§ Work task
Print every line from the start of the data, and when you reach the line with "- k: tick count", include it and stop. Pictures are not part of the copy.

──────── Excerpted data ────────

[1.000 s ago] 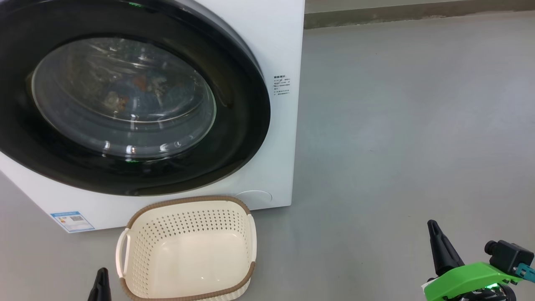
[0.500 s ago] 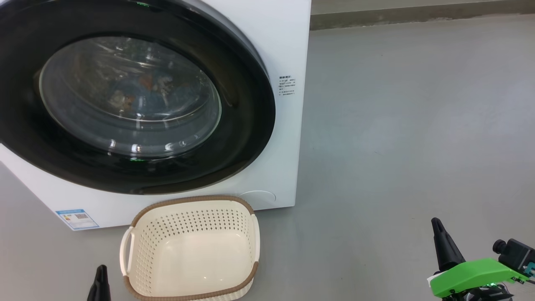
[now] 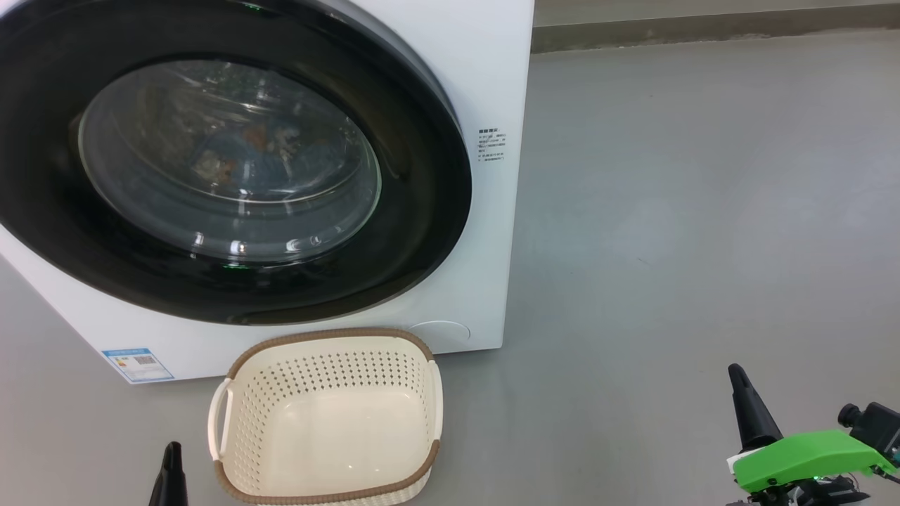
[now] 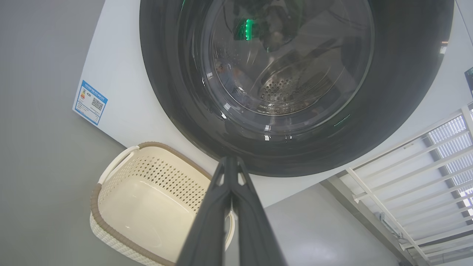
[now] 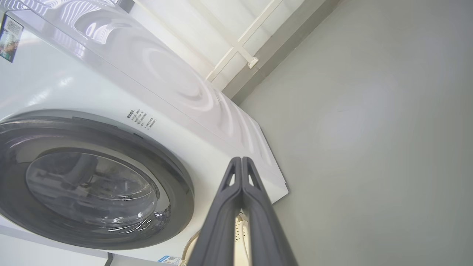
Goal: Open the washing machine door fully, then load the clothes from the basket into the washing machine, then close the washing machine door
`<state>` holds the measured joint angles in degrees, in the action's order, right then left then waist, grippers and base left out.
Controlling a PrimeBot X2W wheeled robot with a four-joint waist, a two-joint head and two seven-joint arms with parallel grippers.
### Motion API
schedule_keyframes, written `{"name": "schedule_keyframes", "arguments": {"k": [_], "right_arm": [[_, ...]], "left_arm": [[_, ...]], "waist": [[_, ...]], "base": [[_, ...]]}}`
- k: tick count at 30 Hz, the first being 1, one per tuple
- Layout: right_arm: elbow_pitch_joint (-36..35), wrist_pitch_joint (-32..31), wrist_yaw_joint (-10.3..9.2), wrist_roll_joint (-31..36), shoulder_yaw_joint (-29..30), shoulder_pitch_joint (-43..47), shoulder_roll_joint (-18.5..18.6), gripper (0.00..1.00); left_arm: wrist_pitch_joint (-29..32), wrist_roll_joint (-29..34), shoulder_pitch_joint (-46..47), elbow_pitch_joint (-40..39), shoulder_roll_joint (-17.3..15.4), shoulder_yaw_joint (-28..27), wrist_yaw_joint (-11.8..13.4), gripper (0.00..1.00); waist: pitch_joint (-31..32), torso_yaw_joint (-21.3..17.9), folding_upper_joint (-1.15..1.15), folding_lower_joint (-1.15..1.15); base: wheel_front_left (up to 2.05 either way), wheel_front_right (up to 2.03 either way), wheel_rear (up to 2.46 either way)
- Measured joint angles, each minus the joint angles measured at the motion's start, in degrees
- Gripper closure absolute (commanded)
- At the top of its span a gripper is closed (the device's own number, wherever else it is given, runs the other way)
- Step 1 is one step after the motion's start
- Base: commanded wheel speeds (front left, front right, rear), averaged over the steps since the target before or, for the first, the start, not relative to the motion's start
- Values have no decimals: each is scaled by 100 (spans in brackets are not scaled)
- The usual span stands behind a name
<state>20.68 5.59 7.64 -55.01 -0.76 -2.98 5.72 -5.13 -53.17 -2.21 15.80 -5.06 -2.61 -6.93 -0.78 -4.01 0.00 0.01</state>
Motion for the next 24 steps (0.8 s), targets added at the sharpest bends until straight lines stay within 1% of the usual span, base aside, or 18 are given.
{"name": "schedule_keyframes", "arguments": {"k": [24], "right_arm": [[-154, -360, -15, -1348, 265, -8, -52, 100]], "left_arm": [[401, -1328, 251, -80, 81, -78, 44, 100]], "waist": [[29, 139, 0, 0]], "base": [[0, 0, 0]]}}
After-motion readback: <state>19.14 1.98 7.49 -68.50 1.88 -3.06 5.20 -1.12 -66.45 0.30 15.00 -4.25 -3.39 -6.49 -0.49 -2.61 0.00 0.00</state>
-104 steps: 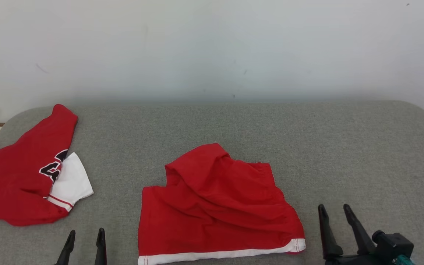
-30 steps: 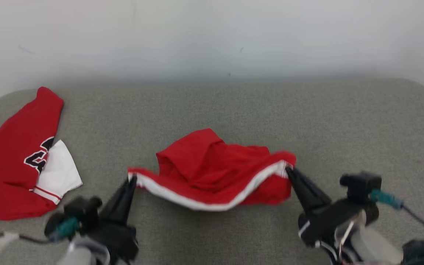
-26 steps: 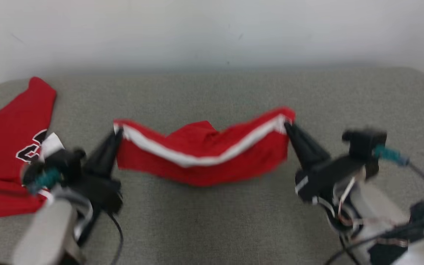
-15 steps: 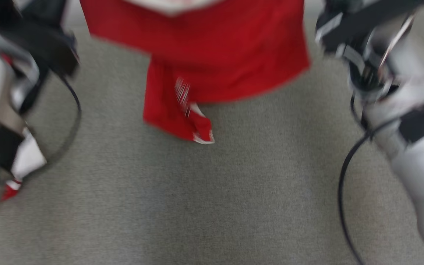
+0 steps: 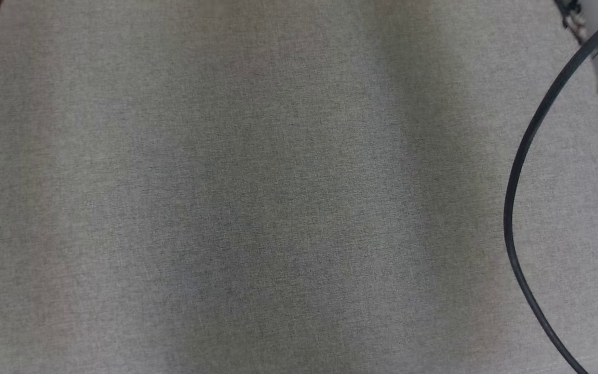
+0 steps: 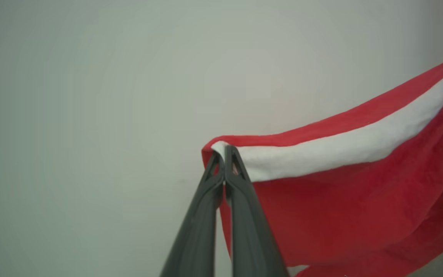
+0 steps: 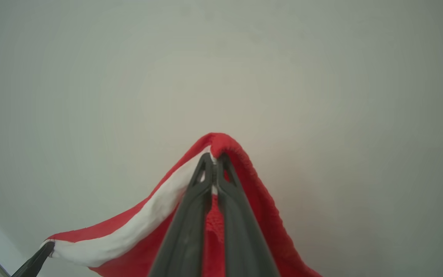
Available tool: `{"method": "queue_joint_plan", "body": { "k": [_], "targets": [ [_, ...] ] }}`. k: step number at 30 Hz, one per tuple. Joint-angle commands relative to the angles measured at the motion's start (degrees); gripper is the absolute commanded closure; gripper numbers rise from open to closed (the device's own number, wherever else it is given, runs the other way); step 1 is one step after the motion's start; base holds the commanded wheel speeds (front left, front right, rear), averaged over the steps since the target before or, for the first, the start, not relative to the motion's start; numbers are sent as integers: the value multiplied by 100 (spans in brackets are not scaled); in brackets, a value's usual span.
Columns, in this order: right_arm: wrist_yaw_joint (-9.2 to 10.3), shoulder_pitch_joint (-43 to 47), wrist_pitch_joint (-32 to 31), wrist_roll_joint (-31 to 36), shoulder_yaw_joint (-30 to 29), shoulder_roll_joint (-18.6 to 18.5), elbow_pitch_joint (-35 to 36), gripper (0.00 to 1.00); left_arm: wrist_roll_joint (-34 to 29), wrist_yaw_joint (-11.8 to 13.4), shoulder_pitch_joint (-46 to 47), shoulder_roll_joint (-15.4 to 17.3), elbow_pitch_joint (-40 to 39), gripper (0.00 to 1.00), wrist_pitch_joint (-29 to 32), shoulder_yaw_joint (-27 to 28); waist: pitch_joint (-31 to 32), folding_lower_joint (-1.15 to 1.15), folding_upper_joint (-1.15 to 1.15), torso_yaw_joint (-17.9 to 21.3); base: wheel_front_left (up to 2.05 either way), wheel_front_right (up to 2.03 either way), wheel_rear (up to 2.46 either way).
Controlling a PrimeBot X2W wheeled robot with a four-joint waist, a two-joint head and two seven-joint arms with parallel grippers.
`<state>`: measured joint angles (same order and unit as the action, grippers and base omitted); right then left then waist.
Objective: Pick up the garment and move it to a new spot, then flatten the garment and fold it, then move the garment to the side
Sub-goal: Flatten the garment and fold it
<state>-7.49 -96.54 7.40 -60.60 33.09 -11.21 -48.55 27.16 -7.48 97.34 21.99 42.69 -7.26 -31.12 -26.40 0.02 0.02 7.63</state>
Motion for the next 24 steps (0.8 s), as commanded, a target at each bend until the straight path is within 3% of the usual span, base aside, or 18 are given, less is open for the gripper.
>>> {"method": "queue_joint_plan", "body": {
  "k": [1,6,13,24],
  "targets": [
    [0,-83,74,13,75,15,-58,100,92,5,171,-23,81,100,-85,-14,-31,-2,-2,7,0,0,0],
    [0,-252,197,44,362,-156,-264,100,178,5,418,-197,354,100,-222,-198,-104,-2,-2,-104,0,0,0],
    [0,-50,23,-215,809,-268,-386,100,426,4,260,-96,725,100,-387,-525,-390,-2,-2,-155,0,0,0],
    [0,688,-130,-691,1677,-465,325,100,778,4,-594,158,733,100,-739,-756,-298,-2,-2,-37,0,0,0]
  ]
}}
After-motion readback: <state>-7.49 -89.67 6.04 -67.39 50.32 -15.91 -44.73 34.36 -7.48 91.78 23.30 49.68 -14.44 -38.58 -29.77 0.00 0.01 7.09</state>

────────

§ Answer to the problem
[1.000 s ago] 
[0.500 s ago] 
[now] 
[now] 
[now] 
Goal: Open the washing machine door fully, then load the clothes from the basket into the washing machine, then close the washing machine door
`<state>` holds the measured joint angles in degrees, in the action's order, right then left then waist, grippers and base left out.
Controlling a PrimeBot X2W wheeled robot with a four-joint waist, a two-joint head and two seven-joint arms with parallel grippers.
### Motion API
schedule_keyframes, written `{"name": "schedule_keyframes", "arguments": {"k": [_], "right_arm": [[_, ...]], "left_arm": [[_, ...]], "waist": [[_, ...]], "base": [[_, ...]]}}`
- k: tick count at 30 Hz, the first being 1, one per tuple

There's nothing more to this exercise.